When people die, they leave a giant black space in your life. Or maybe the giant black space is filled with people who have died. Every week, Laura plays an Airwaves Archive, breathing life into recordings of old radio broadcasts. It seems to me that the part of radio that is always slipping away from us is the part that makes it so achingly compelling. We can archive everything we broadcast now, and we do, but we are still broadcasting, sending signals out from transmitters. The airwaves are already an archive, filled with murmuring voices drifting past each other out into space.
Amanda Barrett Fading In and Out

On being Too Far Ahead

Dave Pollard’s How to Save the World keeps poking me with reminders of the Canadian perspective that I so admire –minimally tainted by infection with the global power trip that most Americans don’t even notice, and with lots of basic good sense, eh? His posting yesterday, on being ahead of the times around oneself, gets it just right. And he concludes:

I am announcing the start of a new Movement. It is the Movement of People Too Far Ahead For Their Own Good. Or, for short, the Too Far Ahead Movement. And since most movements have an icon, or a secret handshake, or some other quiet acknowledgment of mutual membership, like the ‘V’ sign of the 1960s Peace Movement, the Too Far Ahead Movement should have a gesture, too.

What might be a good gesture to acknowledge the presence of another Too Far Ahead person? We could use something exotic like the ‘be seeing you’ gesture from The Prisoner. But I’m leaning towards something subtle — say, a simple nod with eyes closed and closed right hand to right chest…

This crossed my bow at more or less the same time I was reading Peter Sandman’s absolutely essential Flu Pandemic Preparedness Snowball. Besides being a super-fine piece of writing, it has a really important point to make about being a True Believer, under the heading “Be nice to the newbies”:

Anyone who has ever been an activist knows how demoralizing it is to start winning. You had this solid “in” group of fellow fanatics. Everyone knew everyone else; everyone knew the facts and the issues; everyone knew how special you all were to care so deeply, to keep plugging away despite your neighbors’ obliviousness.

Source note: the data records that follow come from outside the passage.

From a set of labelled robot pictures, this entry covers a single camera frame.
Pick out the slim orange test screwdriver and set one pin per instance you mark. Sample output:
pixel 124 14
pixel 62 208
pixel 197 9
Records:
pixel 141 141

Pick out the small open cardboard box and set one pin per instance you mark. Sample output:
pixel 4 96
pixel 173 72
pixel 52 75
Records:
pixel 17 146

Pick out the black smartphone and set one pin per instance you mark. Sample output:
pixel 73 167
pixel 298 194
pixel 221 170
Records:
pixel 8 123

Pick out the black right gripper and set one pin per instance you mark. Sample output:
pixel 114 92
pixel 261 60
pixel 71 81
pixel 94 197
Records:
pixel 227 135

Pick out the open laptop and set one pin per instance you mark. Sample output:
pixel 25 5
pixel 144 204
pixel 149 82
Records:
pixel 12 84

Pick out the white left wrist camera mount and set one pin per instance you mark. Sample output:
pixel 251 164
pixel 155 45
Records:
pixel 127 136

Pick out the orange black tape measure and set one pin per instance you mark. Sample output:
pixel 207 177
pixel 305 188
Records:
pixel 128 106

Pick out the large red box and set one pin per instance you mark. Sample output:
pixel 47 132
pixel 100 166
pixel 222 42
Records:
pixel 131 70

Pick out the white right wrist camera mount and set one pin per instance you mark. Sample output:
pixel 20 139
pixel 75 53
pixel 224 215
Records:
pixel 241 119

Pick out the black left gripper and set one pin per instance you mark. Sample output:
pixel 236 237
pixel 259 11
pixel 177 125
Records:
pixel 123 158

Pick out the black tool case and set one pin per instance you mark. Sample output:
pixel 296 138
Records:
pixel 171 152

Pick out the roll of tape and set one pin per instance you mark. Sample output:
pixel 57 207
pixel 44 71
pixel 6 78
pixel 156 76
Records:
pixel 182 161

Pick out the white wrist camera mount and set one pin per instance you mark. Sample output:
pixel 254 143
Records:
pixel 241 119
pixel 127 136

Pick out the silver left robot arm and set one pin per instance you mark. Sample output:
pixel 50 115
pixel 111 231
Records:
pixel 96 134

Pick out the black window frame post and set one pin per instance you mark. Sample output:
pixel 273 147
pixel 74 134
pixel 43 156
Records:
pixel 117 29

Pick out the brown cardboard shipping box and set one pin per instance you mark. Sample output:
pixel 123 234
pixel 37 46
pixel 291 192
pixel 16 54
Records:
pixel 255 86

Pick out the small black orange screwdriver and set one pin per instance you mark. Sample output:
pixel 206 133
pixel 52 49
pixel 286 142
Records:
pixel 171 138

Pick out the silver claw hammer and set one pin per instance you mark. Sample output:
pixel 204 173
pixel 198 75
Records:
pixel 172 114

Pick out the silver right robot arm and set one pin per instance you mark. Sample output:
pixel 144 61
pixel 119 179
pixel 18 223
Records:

Then you made some progress, and suddenly there were strangers coming to your meetings, asking stupid questions, offering inappropriate suggestions, making everyone uncomfortable, sometimes even usurping leadership… the last two weeks have seen an explosive increase in newcomers to bird flu sites. These latest newbies are in the early stages of their adjustment reaction. Some are frightened and urgent; some are skeptical; nearly all are ignorant. Some of the oldtimers are feeling crowded and a little contemptuous, and it’s showing… As a fellow fanatic put it to me a few days ago: “The mainstream is finally starting to pay attention, and some of the flu geeks are getting upset. They haven’t quite figured out why. They just know they’re in a bad mood.”

Sandman goes on to suggest practical steps and considerations for flu geeks, or (in the general sense) for anybody who awakes to being a person Too Far Ahead For Their Own Good.